Namun, Nindi tetap keras kepala.
Dengan bukti yang ada di tangannya, dia tidak akan menyerah.
Tiba-tiba, Leo masuk ke ruang itu
dengan tergesa gesa, "Yang harus bicara baik-baik itu Anda, bukan Nindi!
Dia nggak salah apa-apa, jadi kenapa Anda malah mencoba mengarahkan dan
memutarbalikkan fakta?"
Nindi langsung mengerutkan dahi begitu
melihat Leo, 'Kenapa dia ada di sini?'
Dengan nada dingin, Nindi berkata ke
Leo, "Tolong keluar dari ruang ini."
Rektor itu menunjuk Leo, "Orang
luar nggak boleh ada di sini. Ini ruang kepala sekolah, bukan tempat semua
orang bisa masuk sembarangan."
Leo menepuk meja dengan keras,
"Saya ini kakaknya Nindi. Saya walinya. Kenapa saya nggak boleh di
sini?"
'Wali siswa?'
Rektor langsung tertegun,
"Bukannya Nindi itu yatim piatu?"
Dosen pembimbing menjelaskan dengan
suara pelan, "Pak, saya sudah bilang, dia bukan yatim piatu."

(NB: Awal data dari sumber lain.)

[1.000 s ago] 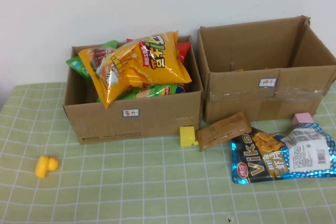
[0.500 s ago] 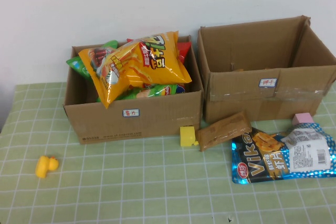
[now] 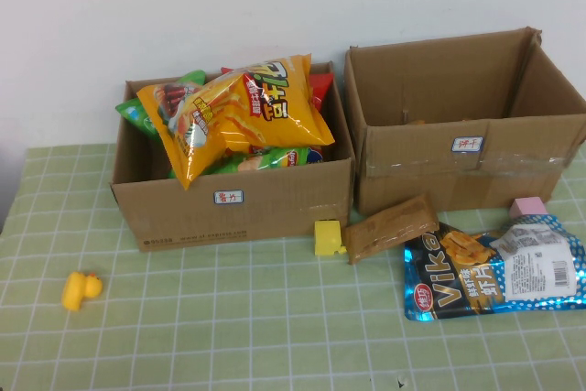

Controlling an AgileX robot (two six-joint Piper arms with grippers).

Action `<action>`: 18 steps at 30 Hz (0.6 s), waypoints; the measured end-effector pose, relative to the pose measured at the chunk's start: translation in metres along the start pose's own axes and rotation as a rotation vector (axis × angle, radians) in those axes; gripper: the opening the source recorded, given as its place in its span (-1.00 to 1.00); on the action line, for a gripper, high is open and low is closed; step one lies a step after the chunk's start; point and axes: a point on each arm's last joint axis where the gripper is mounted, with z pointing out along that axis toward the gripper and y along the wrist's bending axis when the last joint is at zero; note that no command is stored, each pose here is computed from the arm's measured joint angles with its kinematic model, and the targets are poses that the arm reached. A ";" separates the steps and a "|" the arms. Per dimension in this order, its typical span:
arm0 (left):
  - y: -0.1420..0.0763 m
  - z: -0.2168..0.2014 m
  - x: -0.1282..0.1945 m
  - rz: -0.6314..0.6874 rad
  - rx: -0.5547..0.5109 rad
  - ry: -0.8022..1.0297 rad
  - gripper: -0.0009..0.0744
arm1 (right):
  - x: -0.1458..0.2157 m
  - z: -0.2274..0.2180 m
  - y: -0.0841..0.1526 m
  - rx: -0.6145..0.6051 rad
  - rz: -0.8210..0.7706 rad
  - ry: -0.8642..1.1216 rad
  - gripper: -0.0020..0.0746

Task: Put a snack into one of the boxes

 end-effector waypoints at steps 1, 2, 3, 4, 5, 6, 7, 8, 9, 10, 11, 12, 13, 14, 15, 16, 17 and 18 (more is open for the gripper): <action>0.000 0.000 0.000 0.000 0.000 0.000 -0.98 | 0.000 0.000 0.000 0.000 0.000 0.000 -0.95; 0.000 0.000 0.000 0.000 0.000 0.000 -0.98 | 0.000 0.000 0.000 0.000 0.000 0.000 -0.95; 0.000 0.000 0.000 0.000 0.000 0.000 -0.98 | 0.000 0.000 0.000 0.000 0.000 0.000 -0.95; 0.000 0.000 0.000 0.000 0.000 0.000 -0.98 | 0.000 0.000 0.000 0.000 0.000 0.000 -0.95; 0.000 0.000 0.000 0.000 0.000 0.000 -0.98 | 0.000 0.000 0.000 0.000 0.000 0.000 -0.95; 0.000 0.000 0.000 0.000 0.000 0.000 -0.98 | 0.000 0.000 0.000 0.000 0.000 0.000 -0.95; 0.000 0.000 0.000 0.000 0.000 0.000 -0.98 | 0.000 0.000 0.000 0.000 0.000 0.000 -0.95; 0.000 0.000 0.000 0.002 -0.001 0.000 -0.98 | 0.000 0.000 0.000 0.000 0.000 0.000 -0.95; 0.000 0.000 0.000 0.007 -0.003 0.000 -0.98 | 0.000 0.000 0.000 0.000 0.000 0.000 -0.95; 0.000 0.000 0.000 0.014 -0.005 0.001 -0.98 | 0.000 0.000 0.000 0.000 0.000 0.000 -0.95; 0.001 0.000 0.000 0.020 -0.007 0.001 -0.98 | 0.000 0.000 0.000 0.000 0.000 0.000 -0.95; 0.001 0.000 0.000 0.024 -0.009 0.001 -0.98 | 0.000 0.000 0.000 0.000 0.000 0.000 -0.95; 0.001 0.000 0.000 0.028 -0.010 0.001 -0.98 | 0.000 0.000 0.000 0.000 0.000 0.000 -0.95; 0.001 0.000 0.000 0.028 -0.009 0.001 -0.98 | 0.000 0.000 0.000 0.000 0.000 0.000 -0.95; 0.001 0.000 0.000 0.031 -0.009 0.001 -0.98 | 0.000 0.000 0.000 0.000 0.000 0.000 -0.95; 0.001 0.000 0.000 0.033 -0.009 0.001 -0.98 | 0.000 0.000 0.000 0.000 0.000 0.000 -0.95; 0.001 0.000 0.000 0.033 -0.009 0.001 -0.98 | 0.000 0.000 0.000 0.000 0.000 0.000 -0.95; 0.001 0.000 0.000 0.033 -0.009 0.001 -0.98 | 0.000 0.000 0.000 0.000 0.000 0.000 -0.95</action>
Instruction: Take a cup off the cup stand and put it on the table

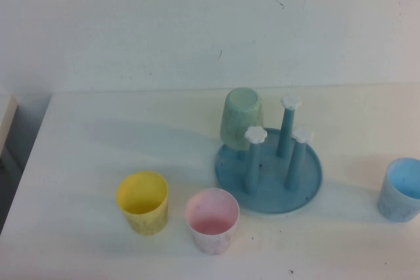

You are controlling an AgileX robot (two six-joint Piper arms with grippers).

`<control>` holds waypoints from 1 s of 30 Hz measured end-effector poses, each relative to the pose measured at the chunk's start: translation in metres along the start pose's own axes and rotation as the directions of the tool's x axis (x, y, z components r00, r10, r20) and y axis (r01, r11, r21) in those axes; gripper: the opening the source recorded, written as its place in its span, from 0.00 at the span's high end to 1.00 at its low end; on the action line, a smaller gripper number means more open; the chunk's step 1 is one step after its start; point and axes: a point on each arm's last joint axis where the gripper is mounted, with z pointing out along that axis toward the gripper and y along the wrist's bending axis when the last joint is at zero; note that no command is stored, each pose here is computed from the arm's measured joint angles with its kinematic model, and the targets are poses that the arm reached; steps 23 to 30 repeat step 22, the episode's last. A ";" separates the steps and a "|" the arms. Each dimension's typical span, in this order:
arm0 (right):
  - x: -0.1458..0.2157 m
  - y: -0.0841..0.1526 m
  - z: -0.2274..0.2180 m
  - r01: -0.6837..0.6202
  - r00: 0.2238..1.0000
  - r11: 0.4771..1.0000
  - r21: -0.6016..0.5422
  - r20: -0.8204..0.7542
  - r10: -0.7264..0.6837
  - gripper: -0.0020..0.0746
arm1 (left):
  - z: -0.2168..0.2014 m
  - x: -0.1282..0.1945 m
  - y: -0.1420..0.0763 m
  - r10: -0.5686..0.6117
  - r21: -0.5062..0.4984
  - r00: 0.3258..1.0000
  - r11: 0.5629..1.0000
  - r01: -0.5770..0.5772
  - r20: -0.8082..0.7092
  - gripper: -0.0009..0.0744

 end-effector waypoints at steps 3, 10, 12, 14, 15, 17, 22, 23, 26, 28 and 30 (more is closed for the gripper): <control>0.000 0.000 0.000 0.000 1.000 1.000 0.000 0.000 0.000 0.98 | 0.000 0.001 -0.004 0.007 0.064 1.000 0.998 -0.007 -0.008 0.99; 0.000 0.000 0.000 -0.001 1.000 1.000 0.000 0.000 0.001 0.98 | 0.000 0.001 -0.005 0.002 0.082 1.000 0.997 -0.001 -0.010 0.99; 0.000 0.000 0.000 -0.001 1.000 1.000 -0.001 -0.002 0.001 0.98 | 0.000 0.001 -0.005 0.002 0.082 1.000 0.997 -0.001 -0.010 0.99; 0.000 0.000 0.000 -0.001 1.000 1.000 -0.001 -0.002 0.001 0.98 | 0.000 0.001 -0.005 0.002 0.082 1.000 0.997 -0.001 -0.010 0.99; 0.000 0.000 0.000 -0.001 1.000 1.000 -0.001 -0.002 0.001 0.98 | 0.000 0.001 -0.005 0.002 0.082 1.000 0.997 -0.001 -0.010 0.99; 0.000 0.000 0.000 -0.001 1.000 1.000 -0.001 -0.002 0.001 0.98 | 0.000 0.001 -0.005 0.007 0.082 1.000 0.997 -0.006 -0.010 0.99; 0.000 0.000 0.000 -0.001 1.000 1.000 -0.001 -0.002 0.001 0.98 | 0.000 0.001 -0.005 0.009 0.082 1.000 0.997 -0.008 -0.010 0.99; 0.000 0.000 0.000 -0.001 1.000 1.000 -0.001 -0.002 0.001 0.98 | 0.000 0.001 -0.005 0.009 0.082 1.000 0.997 -0.008 -0.010 0.99; 0.000 0.000 0.000 -0.001 1.000 1.000 -0.001 -0.002 0.001 0.98 | 0.000 0.001 -0.005 0.009 0.082 1.000 0.997 -0.008 -0.010 0.99; 0.000 0.000 0.000 -0.001 1.000 1.000 -0.001 -0.002 0.001 0.98 | 0.000 0.001 -0.005 0.009 0.082 1.000 0.997 -0.008 -0.010 0.99; 0.000 0.000 0.000 -0.001 1.000 1.000 -0.001 -0.002 0.001 0.98 | 0.000 0.001 -0.005 0.009 0.082 1.000 0.997 -0.008 -0.010 0.99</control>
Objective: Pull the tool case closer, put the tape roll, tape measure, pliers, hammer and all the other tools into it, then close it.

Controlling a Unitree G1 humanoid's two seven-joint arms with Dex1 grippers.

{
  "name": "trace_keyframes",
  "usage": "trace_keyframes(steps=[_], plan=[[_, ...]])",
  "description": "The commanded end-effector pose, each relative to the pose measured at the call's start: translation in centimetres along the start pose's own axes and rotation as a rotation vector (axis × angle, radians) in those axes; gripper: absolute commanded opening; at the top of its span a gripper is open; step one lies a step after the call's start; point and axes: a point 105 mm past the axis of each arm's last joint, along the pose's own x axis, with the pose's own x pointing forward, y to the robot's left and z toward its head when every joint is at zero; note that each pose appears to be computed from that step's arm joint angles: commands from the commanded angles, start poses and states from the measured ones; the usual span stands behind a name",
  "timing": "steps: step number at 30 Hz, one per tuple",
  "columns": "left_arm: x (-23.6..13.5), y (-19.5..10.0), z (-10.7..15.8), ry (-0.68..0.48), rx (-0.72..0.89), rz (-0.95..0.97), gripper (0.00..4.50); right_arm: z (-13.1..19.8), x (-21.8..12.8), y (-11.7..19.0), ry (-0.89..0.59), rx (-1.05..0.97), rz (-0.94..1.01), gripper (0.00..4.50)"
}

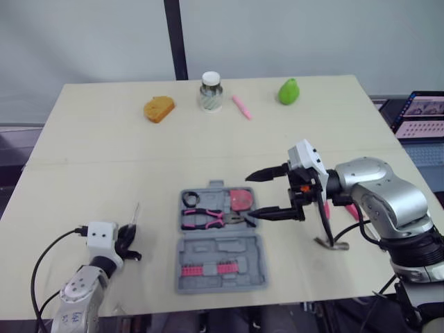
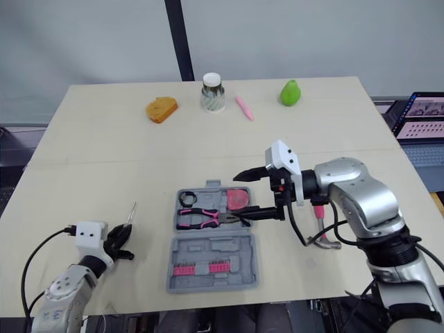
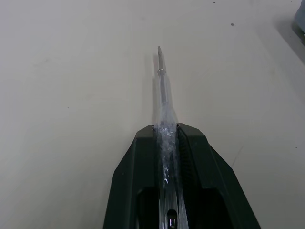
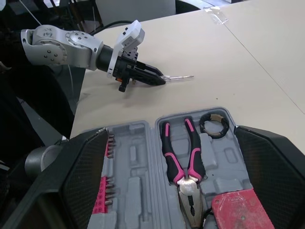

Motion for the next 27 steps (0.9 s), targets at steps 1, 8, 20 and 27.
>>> trace_keyframes(steps=[1,8,20,27], plan=[[0.0,-0.6,-0.9,0.043,0.009,-0.036,0.11,1.5,-0.4,0.1,-0.043,-0.046,-0.011,4.5],[-0.1,-0.2,-0.3,0.042,0.035,-0.057,0.11,1.7,-0.9,0.2,-0.049,-0.054,-0.019,4.5],[-2.2,-3.5,5.0,0.078,0.359,-0.542,0.11,1.8,-4.3,0.4,0.021,-0.075,-0.074,4.5],[-3.0,-3.8,7.6,0.244,0.576,-0.731,0.11,0.5,-5.2,1.3,0.071,-0.055,-0.118,4.5]])
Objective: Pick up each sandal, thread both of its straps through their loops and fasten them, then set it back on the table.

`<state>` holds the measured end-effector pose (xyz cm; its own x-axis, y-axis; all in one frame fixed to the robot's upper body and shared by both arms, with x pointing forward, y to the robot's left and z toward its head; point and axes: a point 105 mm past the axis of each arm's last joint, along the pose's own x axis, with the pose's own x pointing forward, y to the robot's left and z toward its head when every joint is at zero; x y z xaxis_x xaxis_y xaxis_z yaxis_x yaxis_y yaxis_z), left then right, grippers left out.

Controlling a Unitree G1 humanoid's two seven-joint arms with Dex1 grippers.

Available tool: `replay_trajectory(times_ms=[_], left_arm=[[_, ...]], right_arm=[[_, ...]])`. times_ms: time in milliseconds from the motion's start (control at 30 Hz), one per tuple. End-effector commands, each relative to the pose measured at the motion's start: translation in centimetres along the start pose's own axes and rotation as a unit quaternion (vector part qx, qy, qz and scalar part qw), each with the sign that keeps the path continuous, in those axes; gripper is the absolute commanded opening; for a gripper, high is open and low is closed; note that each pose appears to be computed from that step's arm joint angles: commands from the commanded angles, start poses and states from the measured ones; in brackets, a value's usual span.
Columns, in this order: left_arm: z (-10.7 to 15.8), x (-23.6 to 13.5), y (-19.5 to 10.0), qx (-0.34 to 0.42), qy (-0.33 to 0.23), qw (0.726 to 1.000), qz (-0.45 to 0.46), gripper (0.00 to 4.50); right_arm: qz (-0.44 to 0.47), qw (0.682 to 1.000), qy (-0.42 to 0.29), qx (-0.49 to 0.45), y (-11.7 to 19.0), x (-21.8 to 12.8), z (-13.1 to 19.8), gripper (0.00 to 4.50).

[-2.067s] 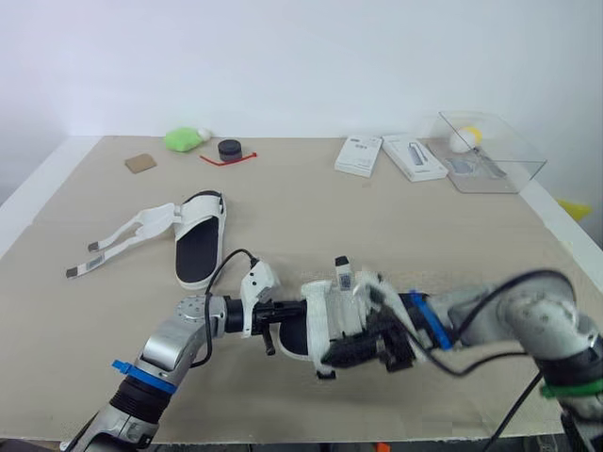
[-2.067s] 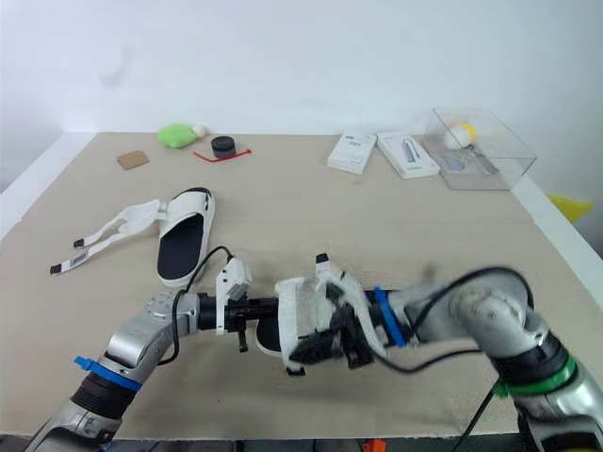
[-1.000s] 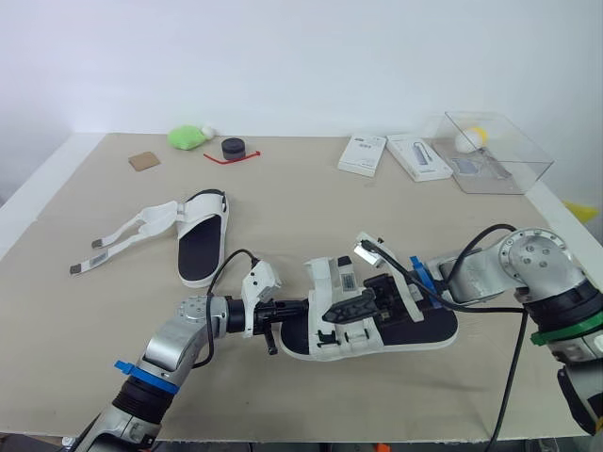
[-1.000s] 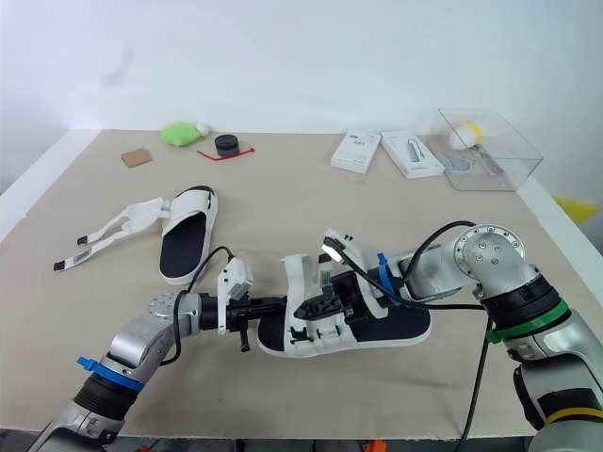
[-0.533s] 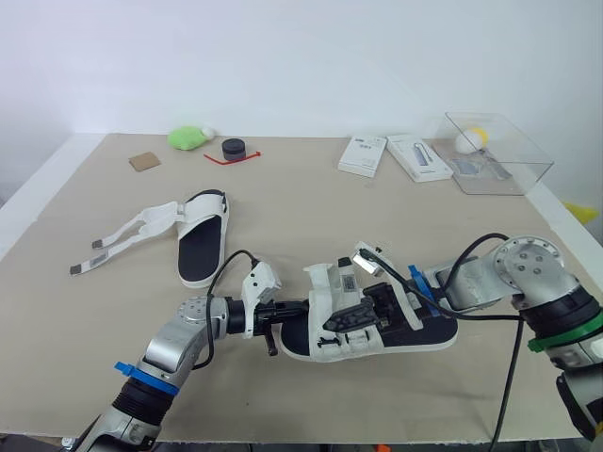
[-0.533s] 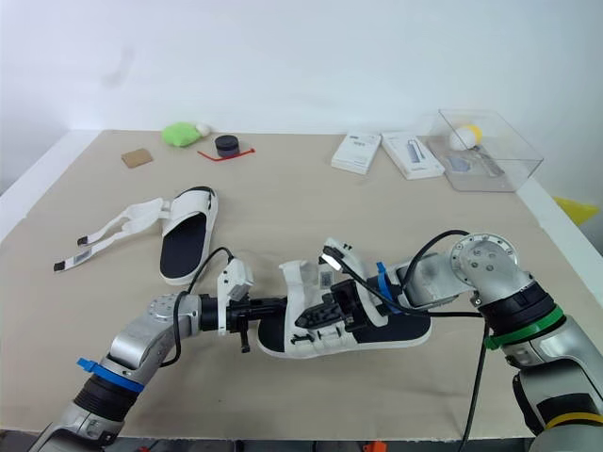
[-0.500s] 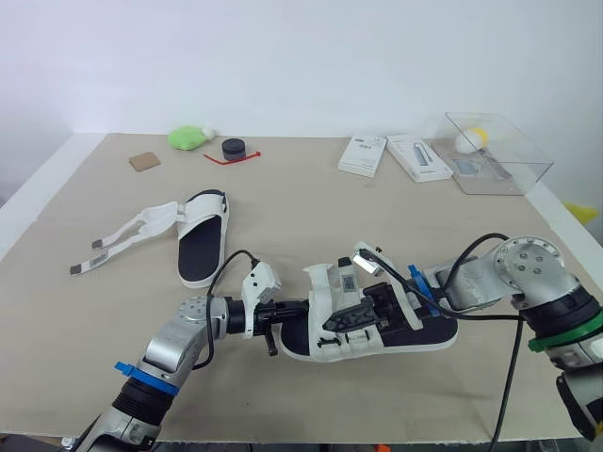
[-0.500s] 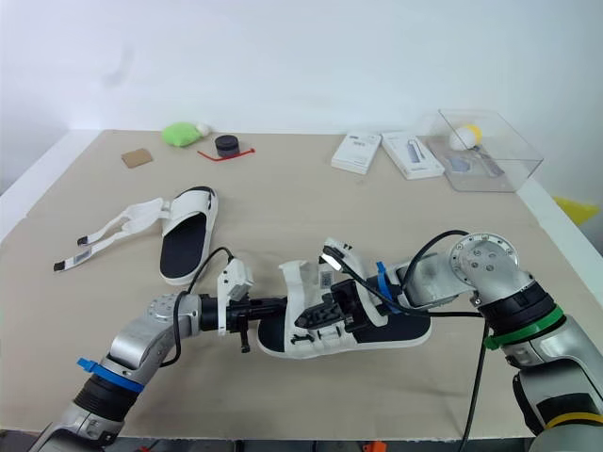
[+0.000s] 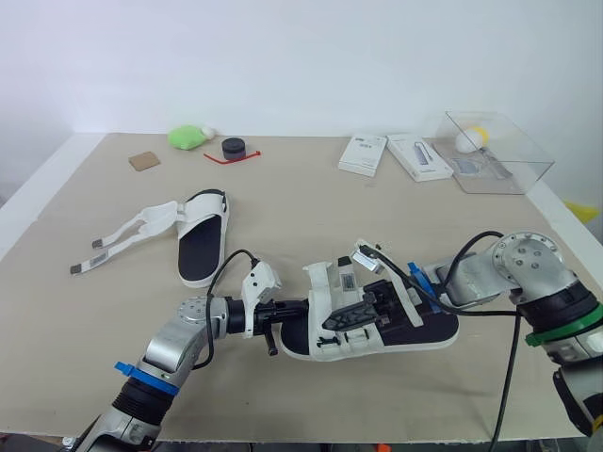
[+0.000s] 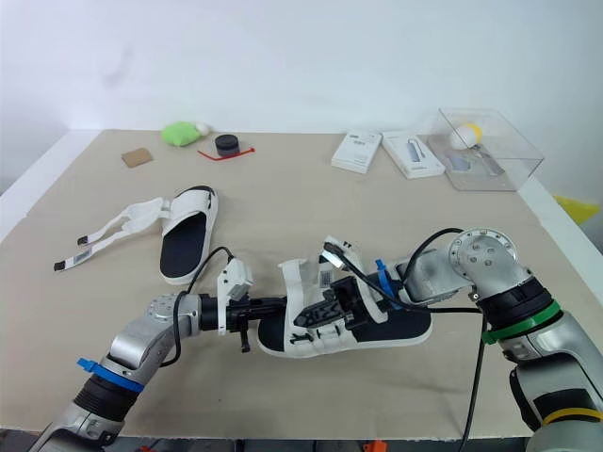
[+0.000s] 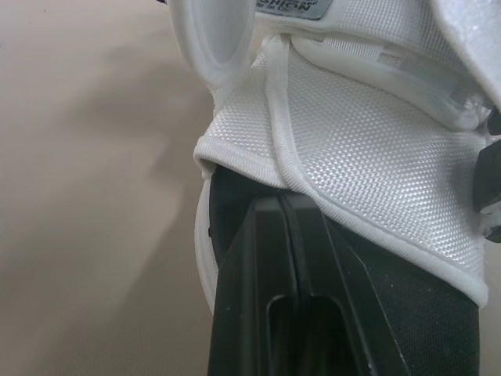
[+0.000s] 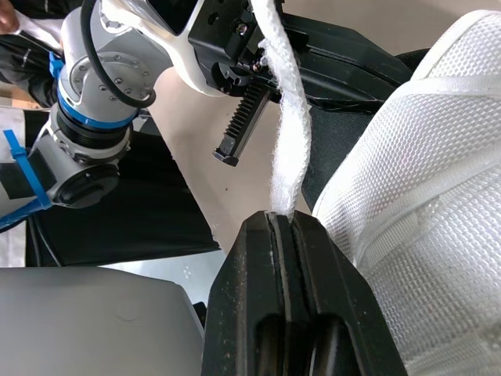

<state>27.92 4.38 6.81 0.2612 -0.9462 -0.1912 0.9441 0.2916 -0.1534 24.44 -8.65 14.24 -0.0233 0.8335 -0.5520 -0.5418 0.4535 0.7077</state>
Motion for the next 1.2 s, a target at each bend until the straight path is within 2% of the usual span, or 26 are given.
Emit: replay_trajectory(times_ms=[33,400,700,1200], left_arm=[[-3.8,-0.2,0.2,-0.042,0.061,0.997,0.022,0.00],[-3.9,-0.2,0.1,-0.044,0.062,0.997,0.021,0.00],[-4.0,-0.2,0.1,-0.045,0.064,0.997,0.022,0.00],[-4.1,-0.1,0.1,-0.045,0.065,0.997,0.023,0.00]], right_arm=[[0.014,1.000,-0.009,-0.013,0.9,-0.4,0.9,0.07],[0.007,1.000,0.005,-0.001,0.3,-0.1,0.0,0.07],[-0.047,0.999,0.016,-0.022,-0.3,0.1,-1.0,0.07],[-0.109,0.985,0.040,-0.130,-0.7,0.5,-2.0,0.07]])
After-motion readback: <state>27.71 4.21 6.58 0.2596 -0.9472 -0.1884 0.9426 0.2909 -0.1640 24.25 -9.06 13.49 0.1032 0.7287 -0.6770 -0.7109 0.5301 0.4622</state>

Waktu kasus fitnah di forum kampus,
kebetulan rektor tidak ada di tempat.
Namun, efek dari kasus itu membuat
wajah kepala sekolah dan dekan memerah habis-habisan.
"Siapa bilang Nindi itu yatim
piatu? Memang orang tua kami sudah lama meninggal, tapi dia masih punya
kakak!"
Dosen pembimbing berkata pelan,
"Tapi waktu itu yang datang bukan Anda."
"Itu kakak kedua saya. Keluarga
kami ada tujuh bersaudara!"
Nada rektor langsung berubah jadi
jauh lebih ramah, "Pak Leo, soal ini karni sedang menyelidikinya."
Leo dengan penuh emosi berkata kepada
dosen pembimbing, "Kejadian di asrama wanita ini, pihak sekolah harus beri
kami penjelasan. Kalau Nindi nggak pintar bertindak, hal buruk apa yang bisa
terjadi semalam? Apakah ini cara sekolah melindungi siswanya?"
Rektor disemprot habis-habisan.
Dia hanya bisa menunduk sambil minta
maaf, " Memang ada kelalaian dari pihak sekolah. Nindi juga adalah korban.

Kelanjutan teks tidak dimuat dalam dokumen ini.